WORK TO BE COMPLETED ->
Retype every entry below without altering anything.

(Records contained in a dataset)
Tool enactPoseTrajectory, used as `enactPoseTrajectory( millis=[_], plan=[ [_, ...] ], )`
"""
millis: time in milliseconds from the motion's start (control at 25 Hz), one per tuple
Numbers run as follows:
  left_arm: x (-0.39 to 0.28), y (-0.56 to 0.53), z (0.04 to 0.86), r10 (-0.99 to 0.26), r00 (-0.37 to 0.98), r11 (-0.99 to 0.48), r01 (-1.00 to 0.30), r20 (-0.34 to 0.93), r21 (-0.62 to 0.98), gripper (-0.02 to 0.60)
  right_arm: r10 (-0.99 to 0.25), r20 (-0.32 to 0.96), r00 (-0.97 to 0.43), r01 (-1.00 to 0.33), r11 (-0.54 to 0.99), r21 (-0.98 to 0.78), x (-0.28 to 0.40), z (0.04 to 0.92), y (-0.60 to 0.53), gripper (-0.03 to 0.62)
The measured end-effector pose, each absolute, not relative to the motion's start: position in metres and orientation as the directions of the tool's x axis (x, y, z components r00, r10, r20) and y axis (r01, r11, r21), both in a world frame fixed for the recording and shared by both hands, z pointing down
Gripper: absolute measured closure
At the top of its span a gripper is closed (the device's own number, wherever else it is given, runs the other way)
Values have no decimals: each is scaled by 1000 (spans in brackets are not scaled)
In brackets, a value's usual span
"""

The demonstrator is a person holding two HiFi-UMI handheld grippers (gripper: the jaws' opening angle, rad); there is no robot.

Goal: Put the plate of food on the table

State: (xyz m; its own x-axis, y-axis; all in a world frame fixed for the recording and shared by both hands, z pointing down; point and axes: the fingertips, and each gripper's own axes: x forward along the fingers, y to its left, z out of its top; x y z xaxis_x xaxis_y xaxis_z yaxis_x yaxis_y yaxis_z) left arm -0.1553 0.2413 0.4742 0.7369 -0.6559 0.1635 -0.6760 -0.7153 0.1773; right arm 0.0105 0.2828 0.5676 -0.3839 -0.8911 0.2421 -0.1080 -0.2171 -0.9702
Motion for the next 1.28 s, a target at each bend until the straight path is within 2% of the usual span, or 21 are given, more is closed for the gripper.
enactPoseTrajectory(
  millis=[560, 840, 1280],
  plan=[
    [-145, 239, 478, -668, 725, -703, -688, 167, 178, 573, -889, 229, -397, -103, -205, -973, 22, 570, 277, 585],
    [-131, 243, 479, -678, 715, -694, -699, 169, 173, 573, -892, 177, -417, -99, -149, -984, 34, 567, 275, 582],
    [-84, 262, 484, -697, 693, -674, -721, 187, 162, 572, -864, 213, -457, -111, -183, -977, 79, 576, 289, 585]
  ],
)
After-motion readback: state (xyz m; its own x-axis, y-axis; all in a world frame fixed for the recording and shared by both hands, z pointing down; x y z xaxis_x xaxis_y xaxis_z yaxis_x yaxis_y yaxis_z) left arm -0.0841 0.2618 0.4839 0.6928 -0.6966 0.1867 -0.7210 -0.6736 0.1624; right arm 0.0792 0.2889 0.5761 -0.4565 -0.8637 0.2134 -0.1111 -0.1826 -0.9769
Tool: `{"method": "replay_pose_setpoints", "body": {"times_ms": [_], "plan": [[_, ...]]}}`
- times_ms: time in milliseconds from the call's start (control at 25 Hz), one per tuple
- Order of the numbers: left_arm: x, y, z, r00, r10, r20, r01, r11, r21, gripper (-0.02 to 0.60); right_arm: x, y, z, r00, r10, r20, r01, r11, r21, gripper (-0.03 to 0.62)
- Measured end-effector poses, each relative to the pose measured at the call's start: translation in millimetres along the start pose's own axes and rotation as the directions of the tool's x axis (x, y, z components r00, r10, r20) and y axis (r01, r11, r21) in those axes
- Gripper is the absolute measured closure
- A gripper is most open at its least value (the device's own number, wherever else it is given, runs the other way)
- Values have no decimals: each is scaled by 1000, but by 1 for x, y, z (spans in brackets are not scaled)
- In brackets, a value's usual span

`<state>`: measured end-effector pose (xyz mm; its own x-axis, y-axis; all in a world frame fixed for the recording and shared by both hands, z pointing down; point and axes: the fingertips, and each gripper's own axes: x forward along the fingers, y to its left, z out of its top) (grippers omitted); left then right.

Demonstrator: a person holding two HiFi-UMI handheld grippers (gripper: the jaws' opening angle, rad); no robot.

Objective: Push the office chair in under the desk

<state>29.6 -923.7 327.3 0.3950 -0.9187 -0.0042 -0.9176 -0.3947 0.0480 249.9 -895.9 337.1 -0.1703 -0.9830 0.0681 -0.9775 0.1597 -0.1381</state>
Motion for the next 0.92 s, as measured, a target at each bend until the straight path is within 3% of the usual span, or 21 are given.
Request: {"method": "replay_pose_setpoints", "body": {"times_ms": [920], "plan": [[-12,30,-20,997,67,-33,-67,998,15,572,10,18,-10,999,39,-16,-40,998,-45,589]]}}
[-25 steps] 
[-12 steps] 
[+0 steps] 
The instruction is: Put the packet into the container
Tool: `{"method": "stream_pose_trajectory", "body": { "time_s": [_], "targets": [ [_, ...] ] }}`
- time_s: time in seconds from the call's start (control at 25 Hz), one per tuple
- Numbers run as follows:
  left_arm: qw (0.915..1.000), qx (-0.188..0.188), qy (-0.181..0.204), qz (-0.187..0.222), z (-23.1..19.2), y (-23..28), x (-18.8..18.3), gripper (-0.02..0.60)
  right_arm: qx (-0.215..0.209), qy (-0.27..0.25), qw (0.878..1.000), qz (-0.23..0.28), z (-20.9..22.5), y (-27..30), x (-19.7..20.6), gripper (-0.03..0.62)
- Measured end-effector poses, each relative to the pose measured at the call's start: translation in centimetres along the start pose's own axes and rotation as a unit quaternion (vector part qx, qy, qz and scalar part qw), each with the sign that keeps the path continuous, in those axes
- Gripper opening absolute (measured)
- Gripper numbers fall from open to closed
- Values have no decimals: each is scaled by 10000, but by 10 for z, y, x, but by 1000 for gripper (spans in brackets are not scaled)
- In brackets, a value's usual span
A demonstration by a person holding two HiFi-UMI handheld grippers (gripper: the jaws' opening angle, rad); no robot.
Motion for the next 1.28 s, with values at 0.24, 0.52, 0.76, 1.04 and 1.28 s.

COMPLETED TASK ->
Tool enactPoseTrajectory, used as `enactPoseTrajectory( millis=[_], plan=[ [_, ...] ], )`
"""
millis: time in milliseconds from the motion's start (control at 25 Hz), one per tuple
Numbers run as follows:
  left_arm: x (-0.39 to 0.28), y (-0.56 to 0.53), z (0.04 to 0.86), r10 (-0.99 to 0.26), r00 (-0.37 to 0.98), r11 (-0.99 to 0.48), r01 (-1.00 to 0.30), r20 (-0.34 to 0.93), r21 (-0.62 to 0.98), gripper (-0.02 to 0.60)
  right_arm: r10 (-0.99 to 0.25), r20 (-0.32 to 0.96), r00 (-0.97 to 0.43), r01 (-1.00 to 0.33), r11 (-0.54 to 0.99), r21 (-0.98 to 0.78), x (-0.28 to 0.40), z (0.04 to 0.92), y (-0.60 to 0.53), gripper (-0.03 to 0.62)
The measured end-effector pose, each absolute, not relative to the motion's start: position in metres and orientation as the directions of the tool's x axis (x, y, z components r00, r10, r20) and y axis (r01, r11, r21), both in a world frame fixed for the recording and shared by both hands, z pointing down
Gripper: absolute measured closure
At the top of its span a gripper is closed (the device's own number, wherever else it is given, runs the other way)
Values have no decimals: each is scaled by 1000 (spans in brackets are not scaled)
In brackets, a value's usual span
"""

The demonstrator is a person holding two HiFi-UMI handheld grippers (gripper: the jaws' opening angle, rad); there is no robot.

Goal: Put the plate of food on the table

State: (xyz m; its own x-axis, y-axis; all in a world frame fixed for the recording and shared by both hands, z pointing down; point and axes: the fingertips, and each gripper's own axes: x forward along the fingers, y to its left, z out of its top; x y z xaxis_x xaxis_y xaxis_z yaxis_x yaxis_y yaxis_z) left arm -0.1553 0.2413 0.4742 0.7369 -0.6559 0.1635 -0.6760 -0.7153 0.1773; right arm 0.0105 0.2828 0.5676 -0.3839 -0.8911 0.2421 -0.1080 -0.2171 -0.9702
Motion for the next 1.28 s, a target at each bend until the straight path is within 2% of the usual span, or 21 are given, more is closed for the gripper.
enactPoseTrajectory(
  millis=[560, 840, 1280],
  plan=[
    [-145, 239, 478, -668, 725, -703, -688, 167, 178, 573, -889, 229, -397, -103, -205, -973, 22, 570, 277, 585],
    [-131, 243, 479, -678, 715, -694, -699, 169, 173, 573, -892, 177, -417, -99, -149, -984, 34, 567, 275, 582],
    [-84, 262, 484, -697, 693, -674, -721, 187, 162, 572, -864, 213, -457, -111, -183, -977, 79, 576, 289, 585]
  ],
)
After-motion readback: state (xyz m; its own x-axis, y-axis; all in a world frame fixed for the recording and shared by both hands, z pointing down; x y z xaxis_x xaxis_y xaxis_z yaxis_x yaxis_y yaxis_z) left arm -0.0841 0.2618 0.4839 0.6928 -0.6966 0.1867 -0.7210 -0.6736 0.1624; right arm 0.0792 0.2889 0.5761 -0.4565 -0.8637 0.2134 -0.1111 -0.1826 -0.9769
Tool: `{"method": "replay_pose_setpoints", "body": {"times_ms": [_], "plan": [[_, ...]]}}`
- times_ms: time in milliseconds from the call's start (control at 25 Hz), one per tuple
- Order of the numbers: left_arm: x, y, z, r00, r10, r20, r01, r11, r21, gripper (-0.02 to 0.60); right_arm: x, y, z, r00, r10, r20, r01, r11, r21, gripper (-0.03 to 0.62)
- Measured end-effector poses, each relative to the pose measured at the call's start: translation in millimetres along the start pose's own axes and rotation as the directions of the tool's x axis (x, y, z components r00, r10, r20) and y axis (r01, r11, r21) in those axes
- Gripper is the absolute measured closure
- A gripper is most open at its least value (the device's own number, wherever else it is given, runs the other way)
- Values have no decimals: each is scaled by 1000, but by 1 for x, y, z (spans in brackets are not scaled)
- In brackets, a value's usual span

`<state>`: measured end-effector pose (xyz mm; its own x-axis, y-axis; all in a world frame fixed for the recording and shared by both hands, z pointing down; point and axes: the fingertips, and each gripper's own axes: x forward along the fingers, y to its left, z out of its top) (grippers omitted); left then right.

Demonstrator: a person holding two HiFi-UMI handheld grippers (gripper: the jaws' opening angle, rad); no robot.

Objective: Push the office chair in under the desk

<state>29.6 -923.7 327.3 0.3950 -0.9187 -0.0042 -0.9176 -0.3947 0.0480 249.9 -895.9 337.1 -0.1703 -0.9830 0.0681 -0.9775 0.1597 -0.1381</state>
Motion for the next 0.92 s, as measured, a target at each bend until the straight path is within 3% of the usual span, or 21 are given.
Request: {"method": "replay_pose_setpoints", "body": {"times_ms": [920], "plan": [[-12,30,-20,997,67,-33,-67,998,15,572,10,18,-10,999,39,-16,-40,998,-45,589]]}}
[-25 steps] 
[-12 steps] 
[+0 steps] 
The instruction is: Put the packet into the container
Tool: `{"method": "stream_pose_trajectory", "body": { "time_s": [_], "targets": [ [_, ...] ] }}`
- time_s: time in seconds from the call's start (control at 25 Hz), one per tuple
- Numbers run as follows:
  left_arm: qw (0.915..1.000), qx (-0.188..0.188), qy (-0.181..0.204), qz (-0.187..0.222), z (-23.1..19.2), y (-23..28), x (-18.8..18.3), gripper (-0.02..0.60)
  right_arm: qx (-0.215..0.209), qy (-0.27..0.25), qw (0.878..1.000), qz (-0.23..0.28), z (-20.9..22.5), y (-27..30), x (-19.7..20.6), gripper (-0.03..0.62)
- Measured end-effector poses, each relative to the pose measured at the call's start: translation in centimetres along the start pose's own axes and rotation as a unit quaternion (vector part qx, qy, qz and scalar part qw), each with the sign that keeps the path continuous, in those axes
- Gripper opening absolute (measured)
- Gripper numbers fall from open to closed
- Values have no decimals: each is scaled by 10000, but by 10 for z, y, x, but by 1000 for gripper (spans in brackets are not scaled)
- In brackets, a value's usual span
A demonstration by a person holding two HiFi-UMI handheld grippers (gripper: the jaws' opening angle, rad); no robot.
Motion for the next 1.28 s, with values at 0.24, 0.52, 0.76, 1.04 and 1.28 s.

This output is complete, so the exercise is closed.